What the exercise asks:
Reproduce the listing below word for word and exclude any picture.

(Data shown Opens)

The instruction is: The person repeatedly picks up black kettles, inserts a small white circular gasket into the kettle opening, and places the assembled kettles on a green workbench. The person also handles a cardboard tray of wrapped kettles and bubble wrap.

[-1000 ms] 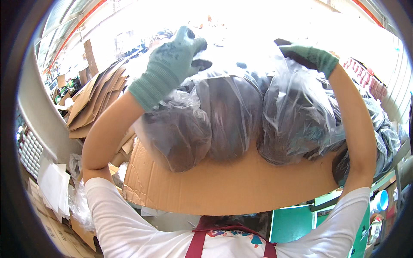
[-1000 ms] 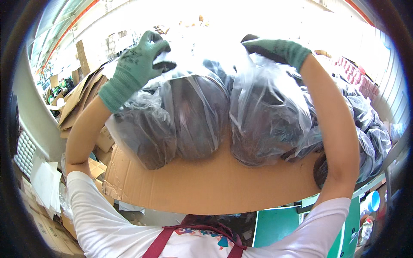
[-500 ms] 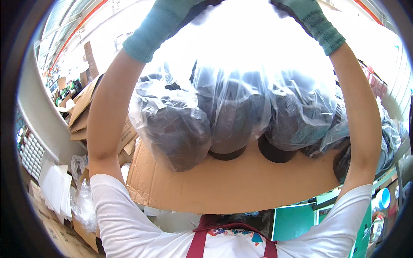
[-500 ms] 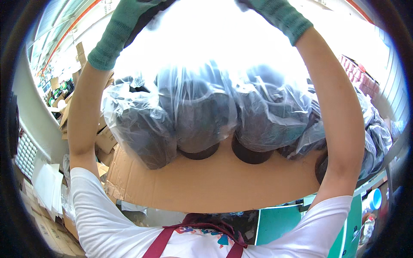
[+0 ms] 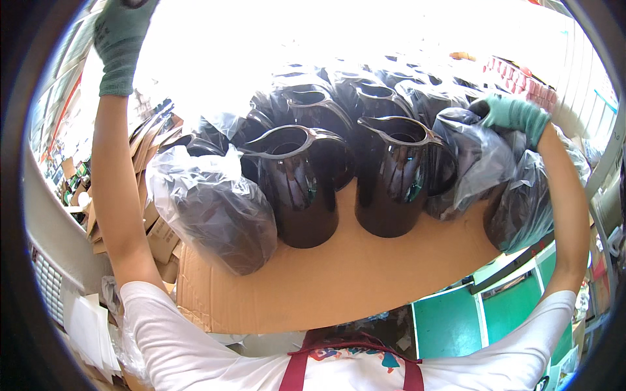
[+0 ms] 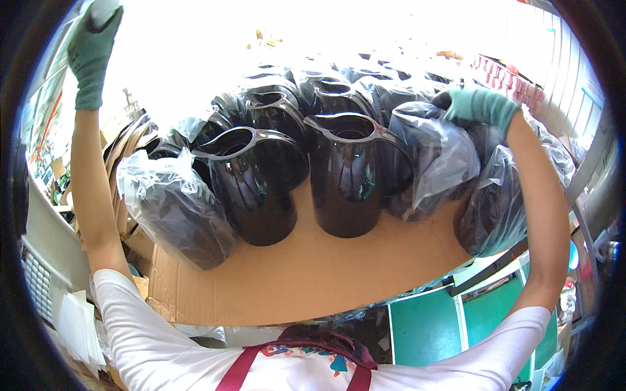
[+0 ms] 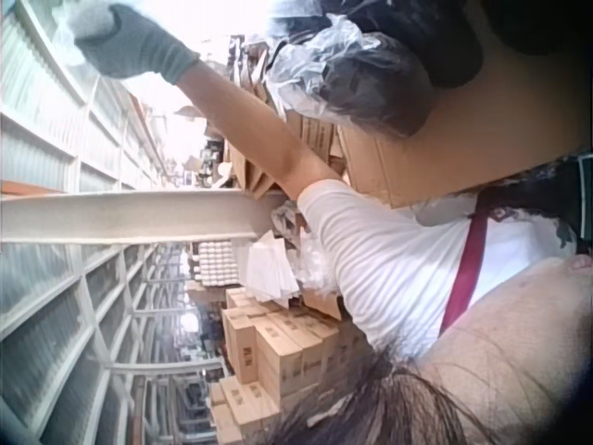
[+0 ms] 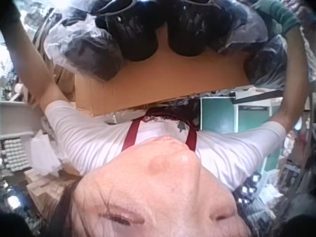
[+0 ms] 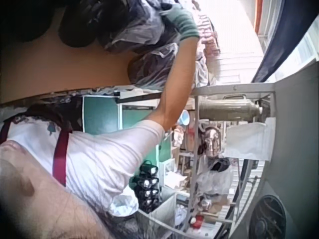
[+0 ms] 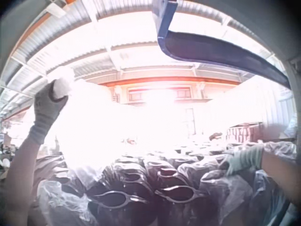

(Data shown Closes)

Expected output:
The instruction is: The person repeatedly picks up black kettles, inserts a small white circular gasket into the kettle opening, and places the assembled kettles on a green workbench. The person also handles a cardboard tray of wrapped kettles and bubble wrap.

[-1000 ms] 
[-1000 ms] 
[-500 ms] 
[-500 ms] 
[+0 ms] 
[+0 ms] 
[+0 ms] 
[+0 ms] 
[+0 ms] 
[+0 ms] 

This finishes the exercise.